- WORK ITEM -
The expected output is the exact lines from the one containing "find the wooden" through the end of the data, inclusive, and nothing else.

- Collection entries -
━━━━━━

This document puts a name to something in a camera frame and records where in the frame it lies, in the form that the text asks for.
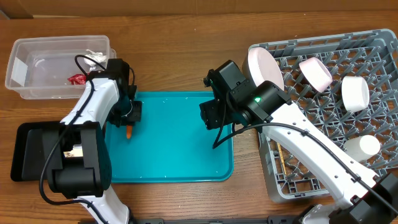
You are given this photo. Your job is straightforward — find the white paper cup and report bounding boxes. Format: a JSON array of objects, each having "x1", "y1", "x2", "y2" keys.
[{"x1": 344, "y1": 135, "x2": 381, "y2": 162}]

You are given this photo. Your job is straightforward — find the orange carrot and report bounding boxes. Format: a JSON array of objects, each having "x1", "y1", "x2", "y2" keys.
[{"x1": 126, "y1": 125, "x2": 132, "y2": 139}]

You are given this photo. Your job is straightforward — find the teal serving tray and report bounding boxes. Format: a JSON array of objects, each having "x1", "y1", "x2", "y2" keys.
[{"x1": 105, "y1": 91, "x2": 234, "y2": 184}]

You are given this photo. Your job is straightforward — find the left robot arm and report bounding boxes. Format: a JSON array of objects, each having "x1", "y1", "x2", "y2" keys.
[{"x1": 39, "y1": 58, "x2": 142, "y2": 223}]

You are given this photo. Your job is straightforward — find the white plate with food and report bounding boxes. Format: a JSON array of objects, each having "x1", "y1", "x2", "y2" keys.
[{"x1": 248, "y1": 47, "x2": 284, "y2": 90}]

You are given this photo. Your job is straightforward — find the grey dishwasher rack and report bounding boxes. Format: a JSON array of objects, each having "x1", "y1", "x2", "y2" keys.
[{"x1": 259, "y1": 29, "x2": 397, "y2": 203}]

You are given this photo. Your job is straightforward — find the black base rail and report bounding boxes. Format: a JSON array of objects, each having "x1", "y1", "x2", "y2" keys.
[{"x1": 128, "y1": 215, "x2": 299, "y2": 224}]

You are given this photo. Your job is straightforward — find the black plastic tray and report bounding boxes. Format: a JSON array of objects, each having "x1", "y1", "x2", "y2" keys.
[{"x1": 10, "y1": 121, "x2": 65, "y2": 182}]

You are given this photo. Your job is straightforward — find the white tissue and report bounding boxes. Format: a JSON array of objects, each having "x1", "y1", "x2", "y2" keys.
[{"x1": 84, "y1": 49, "x2": 107, "y2": 71}]

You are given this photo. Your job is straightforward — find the clear plastic bin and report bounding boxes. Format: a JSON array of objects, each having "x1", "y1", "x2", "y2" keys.
[{"x1": 5, "y1": 35, "x2": 116, "y2": 100}]

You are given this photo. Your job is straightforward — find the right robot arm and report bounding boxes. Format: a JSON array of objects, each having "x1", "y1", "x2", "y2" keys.
[{"x1": 200, "y1": 60, "x2": 397, "y2": 224}]

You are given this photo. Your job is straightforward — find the pale green bowl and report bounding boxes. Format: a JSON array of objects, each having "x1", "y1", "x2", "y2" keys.
[{"x1": 341, "y1": 76, "x2": 370, "y2": 113}]

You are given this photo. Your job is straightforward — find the rice pile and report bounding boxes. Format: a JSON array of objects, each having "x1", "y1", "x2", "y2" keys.
[{"x1": 63, "y1": 148, "x2": 83, "y2": 157}]

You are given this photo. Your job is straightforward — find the red snack wrapper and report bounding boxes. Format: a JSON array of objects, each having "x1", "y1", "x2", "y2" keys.
[{"x1": 68, "y1": 74, "x2": 86, "y2": 85}]

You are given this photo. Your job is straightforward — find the wooden chopstick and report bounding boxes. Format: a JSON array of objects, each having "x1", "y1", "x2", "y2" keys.
[
  {"x1": 277, "y1": 143, "x2": 284, "y2": 166},
  {"x1": 280, "y1": 155, "x2": 287, "y2": 175}
]

━━━━━━

- EXERCISE SOLUTION -
You are given this photo. Your job is straightforward — find the wooden chopstick and report bounding boxes. Format: a JSON array of objects, each having "x1", "y1", "x2", "y2" keys.
[
  {"x1": 277, "y1": 143, "x2": 284, "y2": 166},
  {"x1": 280, "y1": 155, "x2": 287, "y2": 175}
]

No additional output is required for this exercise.